Aujourd’hui, le féminisme est partout, prétexte à vendre tout et n’importe quoi, des vibromasseurs aux chaussures de luxe, en passant bien entendu par soi-même. Comment ce qui était jadis une pratique utopique et révolutionnaire a-t-il pu devenir un discours hégémonique parfaitement adapté aux exigences du marché ? Comment ses ennemis d’hier ont-ils pu se l’approprier ? L’auteure analyse de façon claire, vivante et concise ce féminisme cheval de Troie du néolibéralisme, et souligne qu’il participe d’un processus global de marchandisation : après la femme-objet, voici la femme-marchandise ! Sous couvert d’émancipation, les femmes se trouvent enfermées dans une nouvelle forme d’essentialisation et de servitude. Ce livre montre que l’unidimensionnalité n’est pas une fatalité, et que le combat féministe se trouve non pas derrière nous, mais devant nous.

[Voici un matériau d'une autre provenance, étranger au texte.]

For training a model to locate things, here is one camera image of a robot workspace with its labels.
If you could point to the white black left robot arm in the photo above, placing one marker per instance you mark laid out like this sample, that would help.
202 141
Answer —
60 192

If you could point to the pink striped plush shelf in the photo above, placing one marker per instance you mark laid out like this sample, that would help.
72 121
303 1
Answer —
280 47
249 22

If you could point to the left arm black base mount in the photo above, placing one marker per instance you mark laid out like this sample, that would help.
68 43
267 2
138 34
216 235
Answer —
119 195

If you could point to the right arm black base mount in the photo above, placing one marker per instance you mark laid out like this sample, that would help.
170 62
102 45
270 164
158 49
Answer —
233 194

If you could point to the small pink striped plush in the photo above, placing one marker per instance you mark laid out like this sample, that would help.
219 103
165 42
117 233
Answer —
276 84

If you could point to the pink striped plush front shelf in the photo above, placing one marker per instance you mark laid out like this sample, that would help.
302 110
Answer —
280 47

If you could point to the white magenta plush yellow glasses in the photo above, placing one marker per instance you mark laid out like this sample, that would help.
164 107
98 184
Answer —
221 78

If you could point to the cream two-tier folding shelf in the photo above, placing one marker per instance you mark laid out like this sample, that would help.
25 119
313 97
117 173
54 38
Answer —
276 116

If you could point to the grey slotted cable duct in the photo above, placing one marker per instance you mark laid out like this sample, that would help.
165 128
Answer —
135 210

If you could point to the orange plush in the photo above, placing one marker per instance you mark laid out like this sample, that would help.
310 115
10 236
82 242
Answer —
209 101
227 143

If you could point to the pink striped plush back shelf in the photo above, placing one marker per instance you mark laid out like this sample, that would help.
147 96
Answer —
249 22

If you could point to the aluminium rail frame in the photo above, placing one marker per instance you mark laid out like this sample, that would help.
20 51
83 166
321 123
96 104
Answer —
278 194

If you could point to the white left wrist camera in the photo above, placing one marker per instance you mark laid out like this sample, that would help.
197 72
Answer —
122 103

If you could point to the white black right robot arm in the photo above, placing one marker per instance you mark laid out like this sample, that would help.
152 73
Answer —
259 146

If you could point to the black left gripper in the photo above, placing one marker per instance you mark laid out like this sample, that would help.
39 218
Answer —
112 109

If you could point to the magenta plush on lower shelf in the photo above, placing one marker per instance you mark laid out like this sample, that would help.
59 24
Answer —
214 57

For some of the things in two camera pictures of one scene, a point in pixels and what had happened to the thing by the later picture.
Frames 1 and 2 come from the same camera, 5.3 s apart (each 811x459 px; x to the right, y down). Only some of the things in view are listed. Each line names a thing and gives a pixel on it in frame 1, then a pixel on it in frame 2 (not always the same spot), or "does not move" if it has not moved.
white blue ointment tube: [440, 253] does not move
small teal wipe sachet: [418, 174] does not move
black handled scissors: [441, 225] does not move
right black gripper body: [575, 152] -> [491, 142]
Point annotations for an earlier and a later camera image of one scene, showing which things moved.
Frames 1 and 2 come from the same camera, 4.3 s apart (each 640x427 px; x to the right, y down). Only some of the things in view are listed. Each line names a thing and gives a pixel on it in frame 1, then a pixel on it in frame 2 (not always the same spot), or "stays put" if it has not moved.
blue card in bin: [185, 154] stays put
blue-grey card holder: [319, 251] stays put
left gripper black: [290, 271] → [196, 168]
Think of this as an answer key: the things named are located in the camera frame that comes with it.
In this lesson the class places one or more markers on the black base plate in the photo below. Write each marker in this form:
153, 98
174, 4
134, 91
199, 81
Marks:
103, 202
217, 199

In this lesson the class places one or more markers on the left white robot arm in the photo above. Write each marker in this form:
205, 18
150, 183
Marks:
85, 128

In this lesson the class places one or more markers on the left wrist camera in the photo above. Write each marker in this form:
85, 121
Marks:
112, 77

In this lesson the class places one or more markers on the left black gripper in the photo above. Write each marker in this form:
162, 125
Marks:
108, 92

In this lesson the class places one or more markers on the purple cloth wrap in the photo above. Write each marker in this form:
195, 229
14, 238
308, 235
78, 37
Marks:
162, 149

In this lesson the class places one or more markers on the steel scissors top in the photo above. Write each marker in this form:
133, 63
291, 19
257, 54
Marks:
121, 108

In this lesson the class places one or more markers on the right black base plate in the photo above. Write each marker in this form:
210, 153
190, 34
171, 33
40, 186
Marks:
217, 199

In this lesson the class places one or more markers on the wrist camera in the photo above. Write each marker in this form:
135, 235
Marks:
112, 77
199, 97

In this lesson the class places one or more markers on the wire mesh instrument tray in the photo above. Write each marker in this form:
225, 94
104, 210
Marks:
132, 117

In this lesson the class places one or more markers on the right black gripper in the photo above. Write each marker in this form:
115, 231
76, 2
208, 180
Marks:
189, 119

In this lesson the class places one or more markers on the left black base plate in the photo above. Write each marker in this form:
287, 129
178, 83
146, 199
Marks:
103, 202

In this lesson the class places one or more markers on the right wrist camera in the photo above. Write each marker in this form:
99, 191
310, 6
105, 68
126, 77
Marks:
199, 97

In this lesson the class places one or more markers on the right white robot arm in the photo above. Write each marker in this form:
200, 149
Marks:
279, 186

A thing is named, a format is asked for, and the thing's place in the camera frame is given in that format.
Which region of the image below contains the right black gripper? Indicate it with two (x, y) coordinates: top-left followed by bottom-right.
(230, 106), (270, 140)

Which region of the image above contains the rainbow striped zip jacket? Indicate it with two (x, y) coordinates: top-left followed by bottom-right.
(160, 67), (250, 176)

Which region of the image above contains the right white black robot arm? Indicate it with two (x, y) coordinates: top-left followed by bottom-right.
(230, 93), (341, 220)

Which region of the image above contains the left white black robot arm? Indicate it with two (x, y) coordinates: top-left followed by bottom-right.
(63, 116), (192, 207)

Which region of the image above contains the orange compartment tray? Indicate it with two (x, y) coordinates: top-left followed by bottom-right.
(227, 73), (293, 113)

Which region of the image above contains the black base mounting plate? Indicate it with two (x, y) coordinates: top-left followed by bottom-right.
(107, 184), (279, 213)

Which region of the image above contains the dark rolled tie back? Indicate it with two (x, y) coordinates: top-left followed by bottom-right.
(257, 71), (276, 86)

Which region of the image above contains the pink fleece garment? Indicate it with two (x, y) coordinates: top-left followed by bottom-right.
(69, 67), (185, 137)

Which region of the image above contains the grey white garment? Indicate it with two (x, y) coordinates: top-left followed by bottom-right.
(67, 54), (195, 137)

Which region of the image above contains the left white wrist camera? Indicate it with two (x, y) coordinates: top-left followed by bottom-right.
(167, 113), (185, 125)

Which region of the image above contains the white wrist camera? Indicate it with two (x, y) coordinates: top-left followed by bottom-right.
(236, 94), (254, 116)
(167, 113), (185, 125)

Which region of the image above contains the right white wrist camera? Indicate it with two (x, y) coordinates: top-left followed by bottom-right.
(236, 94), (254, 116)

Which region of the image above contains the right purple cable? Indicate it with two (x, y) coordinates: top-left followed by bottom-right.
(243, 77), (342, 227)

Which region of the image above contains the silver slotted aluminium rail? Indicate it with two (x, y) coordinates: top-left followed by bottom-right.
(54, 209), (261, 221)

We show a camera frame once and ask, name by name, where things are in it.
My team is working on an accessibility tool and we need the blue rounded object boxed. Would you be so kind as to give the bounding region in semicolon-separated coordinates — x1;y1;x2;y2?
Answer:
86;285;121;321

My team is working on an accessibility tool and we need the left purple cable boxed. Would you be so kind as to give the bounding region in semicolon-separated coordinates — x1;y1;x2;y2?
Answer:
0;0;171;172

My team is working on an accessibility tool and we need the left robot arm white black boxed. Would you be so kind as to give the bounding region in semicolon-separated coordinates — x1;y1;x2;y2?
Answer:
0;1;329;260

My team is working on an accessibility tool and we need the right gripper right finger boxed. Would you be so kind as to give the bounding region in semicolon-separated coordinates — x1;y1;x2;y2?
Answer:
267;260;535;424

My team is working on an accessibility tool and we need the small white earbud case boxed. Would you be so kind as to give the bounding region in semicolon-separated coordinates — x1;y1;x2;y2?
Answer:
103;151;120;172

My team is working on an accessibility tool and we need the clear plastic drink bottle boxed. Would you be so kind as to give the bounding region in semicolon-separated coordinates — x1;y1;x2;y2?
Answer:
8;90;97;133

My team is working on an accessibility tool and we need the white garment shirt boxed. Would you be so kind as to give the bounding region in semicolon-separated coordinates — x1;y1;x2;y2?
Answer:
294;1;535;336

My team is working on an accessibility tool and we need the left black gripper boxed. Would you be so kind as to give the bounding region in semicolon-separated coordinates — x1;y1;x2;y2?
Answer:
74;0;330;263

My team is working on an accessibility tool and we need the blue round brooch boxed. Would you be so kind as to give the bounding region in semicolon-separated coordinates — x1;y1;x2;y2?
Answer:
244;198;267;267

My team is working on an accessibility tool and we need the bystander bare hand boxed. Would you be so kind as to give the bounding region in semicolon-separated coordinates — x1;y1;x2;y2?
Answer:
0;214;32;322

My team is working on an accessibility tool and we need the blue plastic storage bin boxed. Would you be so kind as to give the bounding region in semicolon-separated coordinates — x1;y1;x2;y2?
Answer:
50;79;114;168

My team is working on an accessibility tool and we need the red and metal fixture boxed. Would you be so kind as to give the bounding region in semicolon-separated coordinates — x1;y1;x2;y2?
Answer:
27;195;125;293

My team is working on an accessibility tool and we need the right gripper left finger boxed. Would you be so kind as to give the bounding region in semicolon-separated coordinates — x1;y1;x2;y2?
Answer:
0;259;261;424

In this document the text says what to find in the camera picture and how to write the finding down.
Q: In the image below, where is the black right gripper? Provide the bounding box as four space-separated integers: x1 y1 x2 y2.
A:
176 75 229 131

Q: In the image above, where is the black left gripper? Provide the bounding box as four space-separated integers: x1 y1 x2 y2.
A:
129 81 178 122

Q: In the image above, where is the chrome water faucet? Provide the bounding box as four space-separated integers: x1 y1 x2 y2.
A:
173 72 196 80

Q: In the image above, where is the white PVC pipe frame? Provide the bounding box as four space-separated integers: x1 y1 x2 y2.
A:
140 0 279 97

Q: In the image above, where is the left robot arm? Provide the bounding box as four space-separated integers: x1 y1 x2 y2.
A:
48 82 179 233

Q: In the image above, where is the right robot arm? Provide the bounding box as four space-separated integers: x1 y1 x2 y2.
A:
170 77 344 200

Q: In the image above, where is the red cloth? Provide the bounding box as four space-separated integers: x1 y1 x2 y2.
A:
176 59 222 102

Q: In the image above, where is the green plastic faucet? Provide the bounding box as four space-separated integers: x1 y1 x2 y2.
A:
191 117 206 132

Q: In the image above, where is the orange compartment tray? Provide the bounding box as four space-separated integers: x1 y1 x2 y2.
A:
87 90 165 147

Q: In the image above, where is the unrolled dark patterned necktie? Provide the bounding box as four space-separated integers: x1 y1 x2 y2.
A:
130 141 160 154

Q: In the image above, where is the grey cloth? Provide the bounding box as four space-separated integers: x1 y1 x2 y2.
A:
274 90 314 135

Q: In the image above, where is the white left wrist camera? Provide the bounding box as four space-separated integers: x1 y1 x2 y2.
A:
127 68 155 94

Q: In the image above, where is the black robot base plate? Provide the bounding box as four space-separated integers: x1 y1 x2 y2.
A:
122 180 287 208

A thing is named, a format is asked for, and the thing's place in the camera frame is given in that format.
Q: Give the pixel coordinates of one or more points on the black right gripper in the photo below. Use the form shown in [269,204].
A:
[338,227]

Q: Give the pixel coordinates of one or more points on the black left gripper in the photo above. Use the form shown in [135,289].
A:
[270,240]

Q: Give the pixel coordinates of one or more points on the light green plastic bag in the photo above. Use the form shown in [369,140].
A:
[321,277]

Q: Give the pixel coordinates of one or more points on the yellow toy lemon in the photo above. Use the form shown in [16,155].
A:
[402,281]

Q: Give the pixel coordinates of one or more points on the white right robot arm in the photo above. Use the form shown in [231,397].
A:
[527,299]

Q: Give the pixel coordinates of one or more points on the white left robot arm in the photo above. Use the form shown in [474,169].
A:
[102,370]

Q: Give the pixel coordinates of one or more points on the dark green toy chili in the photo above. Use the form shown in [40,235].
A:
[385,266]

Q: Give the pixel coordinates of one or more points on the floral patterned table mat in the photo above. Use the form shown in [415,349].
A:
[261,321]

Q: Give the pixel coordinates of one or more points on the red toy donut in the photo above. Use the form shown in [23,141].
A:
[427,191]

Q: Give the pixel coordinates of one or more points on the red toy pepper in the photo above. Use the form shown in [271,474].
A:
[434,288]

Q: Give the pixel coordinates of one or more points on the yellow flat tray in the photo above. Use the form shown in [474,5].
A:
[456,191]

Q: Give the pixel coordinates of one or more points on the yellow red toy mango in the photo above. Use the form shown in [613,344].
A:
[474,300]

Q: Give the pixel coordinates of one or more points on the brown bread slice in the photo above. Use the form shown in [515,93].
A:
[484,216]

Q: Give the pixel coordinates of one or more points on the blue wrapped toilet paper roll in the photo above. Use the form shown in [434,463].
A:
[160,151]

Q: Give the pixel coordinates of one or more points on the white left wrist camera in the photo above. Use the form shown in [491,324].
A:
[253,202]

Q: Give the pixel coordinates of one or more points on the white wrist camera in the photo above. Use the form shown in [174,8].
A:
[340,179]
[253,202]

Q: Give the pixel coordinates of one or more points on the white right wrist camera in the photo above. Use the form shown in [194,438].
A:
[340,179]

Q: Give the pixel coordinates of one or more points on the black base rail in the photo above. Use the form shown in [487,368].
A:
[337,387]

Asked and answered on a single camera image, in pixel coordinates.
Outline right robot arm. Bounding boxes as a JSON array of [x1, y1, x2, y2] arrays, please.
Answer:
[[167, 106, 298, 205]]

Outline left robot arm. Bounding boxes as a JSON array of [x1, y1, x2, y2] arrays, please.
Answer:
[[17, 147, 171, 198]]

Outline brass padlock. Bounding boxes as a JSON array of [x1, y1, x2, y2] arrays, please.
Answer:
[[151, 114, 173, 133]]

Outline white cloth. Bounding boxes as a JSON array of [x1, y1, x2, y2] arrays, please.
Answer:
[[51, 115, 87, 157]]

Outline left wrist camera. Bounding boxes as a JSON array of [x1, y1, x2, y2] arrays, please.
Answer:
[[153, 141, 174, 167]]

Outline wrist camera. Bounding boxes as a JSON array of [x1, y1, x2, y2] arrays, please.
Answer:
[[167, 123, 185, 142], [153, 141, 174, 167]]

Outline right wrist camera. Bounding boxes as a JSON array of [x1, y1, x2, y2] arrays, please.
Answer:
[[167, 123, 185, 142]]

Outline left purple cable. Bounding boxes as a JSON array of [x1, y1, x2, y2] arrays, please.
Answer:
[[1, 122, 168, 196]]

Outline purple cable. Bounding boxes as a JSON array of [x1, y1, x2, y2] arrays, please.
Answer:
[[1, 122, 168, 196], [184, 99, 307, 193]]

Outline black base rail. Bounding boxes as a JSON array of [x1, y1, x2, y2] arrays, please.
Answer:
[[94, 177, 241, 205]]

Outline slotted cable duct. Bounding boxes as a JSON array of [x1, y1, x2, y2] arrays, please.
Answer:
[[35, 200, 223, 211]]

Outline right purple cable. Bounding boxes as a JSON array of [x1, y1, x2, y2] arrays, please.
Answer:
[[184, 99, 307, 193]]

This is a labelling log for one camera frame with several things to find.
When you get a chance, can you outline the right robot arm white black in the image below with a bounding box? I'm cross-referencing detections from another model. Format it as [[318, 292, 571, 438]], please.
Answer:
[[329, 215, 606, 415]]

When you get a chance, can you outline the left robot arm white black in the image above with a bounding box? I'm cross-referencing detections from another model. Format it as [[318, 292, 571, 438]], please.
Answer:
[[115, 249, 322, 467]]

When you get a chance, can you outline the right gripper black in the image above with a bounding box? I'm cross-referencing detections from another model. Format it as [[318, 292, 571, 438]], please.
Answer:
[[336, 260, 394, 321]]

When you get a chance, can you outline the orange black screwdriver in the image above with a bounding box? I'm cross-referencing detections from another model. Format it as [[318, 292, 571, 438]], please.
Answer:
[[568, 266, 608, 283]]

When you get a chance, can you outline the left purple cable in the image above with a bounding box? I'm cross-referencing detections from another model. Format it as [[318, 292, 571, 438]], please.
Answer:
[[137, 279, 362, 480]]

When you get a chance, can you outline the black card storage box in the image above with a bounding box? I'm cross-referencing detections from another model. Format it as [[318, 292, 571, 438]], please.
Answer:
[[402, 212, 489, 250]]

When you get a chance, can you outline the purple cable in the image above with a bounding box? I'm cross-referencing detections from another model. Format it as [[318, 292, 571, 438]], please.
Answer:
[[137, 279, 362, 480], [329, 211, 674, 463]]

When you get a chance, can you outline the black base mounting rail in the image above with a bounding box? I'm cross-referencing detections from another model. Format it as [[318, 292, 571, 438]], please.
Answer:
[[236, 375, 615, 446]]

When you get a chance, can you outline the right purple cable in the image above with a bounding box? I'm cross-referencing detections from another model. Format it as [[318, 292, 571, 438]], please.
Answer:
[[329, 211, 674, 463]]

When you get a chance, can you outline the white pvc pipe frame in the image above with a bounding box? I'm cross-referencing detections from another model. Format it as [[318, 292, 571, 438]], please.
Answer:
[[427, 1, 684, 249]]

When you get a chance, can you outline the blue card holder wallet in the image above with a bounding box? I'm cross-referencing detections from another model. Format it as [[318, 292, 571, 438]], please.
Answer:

Brève histoire des cahiers du cinéma

Comment les Cahiers du cinéma, naguère la plus grande revue de cinéma du monde, ont-ils pu devenir un simple guide du consommateur, impossible à distinguer de n’importe quel autre magazine ? Où sont donc passées la vision et la passion qui les avaient animés? Émilie Bickerton raconte l’aventure de cette publication, depuis sa naissance glorieuse, en 1951, jusqu’à son interminable agonie. Ses fondateurs nourrissaient l’ambition immense d’élever le cinéma au rang d’art à part entière et de prouver qu’Alfred Hitchcock, Howard Hawks ou Nicholas Ray étaient les égaux des plus grands peintres et romanciers. L’entreprise fut un succès, et la critique devint une autre manière de faire du cinéma, avant que certains rédacteurs de la revue, comme Jean-Luc Godard, François Truffaut ou Éric Rohmer, ne passent eux-mêmes à la réalisation. Il y eut bien d’autres moments forts : la revue joua une part active dans l’élaboration d’une théorie du cinéma, s’ouvrit aux pensées nouvelles comme le structuralisme ou la psychanalyse lacanienne, envisagea le cinéma comme un art politique, au point de renier la « politique des auteurs » qui avait fait sa fortune, et, au plus fort de sa période maoïste, de désavouer le cinéma lui-même. Ces zig-zags, ces hésitations, ces redéfinitions sont certes le reflet des différentes époques qu’elle a traversées, mais ils témoignent surtout d’un constant désir de se réinventer et d’agir sur le cinéma en train de se faire. À partir des années 1980, ce désir disparaît : les Cahiers s’accrochent à un auteurisme vide, renoncent aux idéaux qui les avaient guidés, délaissent le travail critique, épousent le monde comme il va. En faisant l’histoire des Cahiers, de leurs réussites et de leurs échecs, de leur grandeur et de leur décadence, ce livre propose une réflexion nécessaire sur le destin de la critique en général : partout et nulle part à la fois, elle se traîne, sans idées ni projet. Or qu’est-ce qu’une critique digne de ce nom sinon une intervention sur l’époque elle-même ?

Les années rouges

On a dit tout et n’importe quoi à propos du maoïsme d’Alain Badiou, mais qui a lu Théorie de la contradiction, De l’idéologie et Le Noyau rationnel de la dialectique hégélienne ? Les Années rouges, qui réunit pour la première fois ces trois ouvrages, propose de revenir sur ce moment méconnu de la carrière de Badiou. À présent que l’auteur est pleinement entré dans l’histoire de la philosophie, il convenait de combler une lacune en permettant aux lecteurs contemporains de comprendre la trajectoire qui l’a conduit du Concept de modèle à l’élaboration de Théorie du sujet. Mais il s’agissait surtout de montrer que, dans l’œuvre de Badiou, la polémique n’a jamais été séparable de la philosophie et travaille la philosophie de l’intérieur. La pérennité du maoïsme réside sans doute ici : dans un engagement de la philosophie au présent, visant à en dégager la nouveauté et les lignes de fracture. À l’opposé des divers retours de la philosophie politique qui ont dominé les dernières décennies, Badiou montre que la philosophie, y compris la plus spéculative et la plus métaphysique, est en soi politique. Revenir sur les années rouges et le moment maoïste, c’est donc aussi renouer avec un geste, réactiver une époque que les défenseurs de l’ordre néolibéral auraient préféré ne voir jamais reparaître.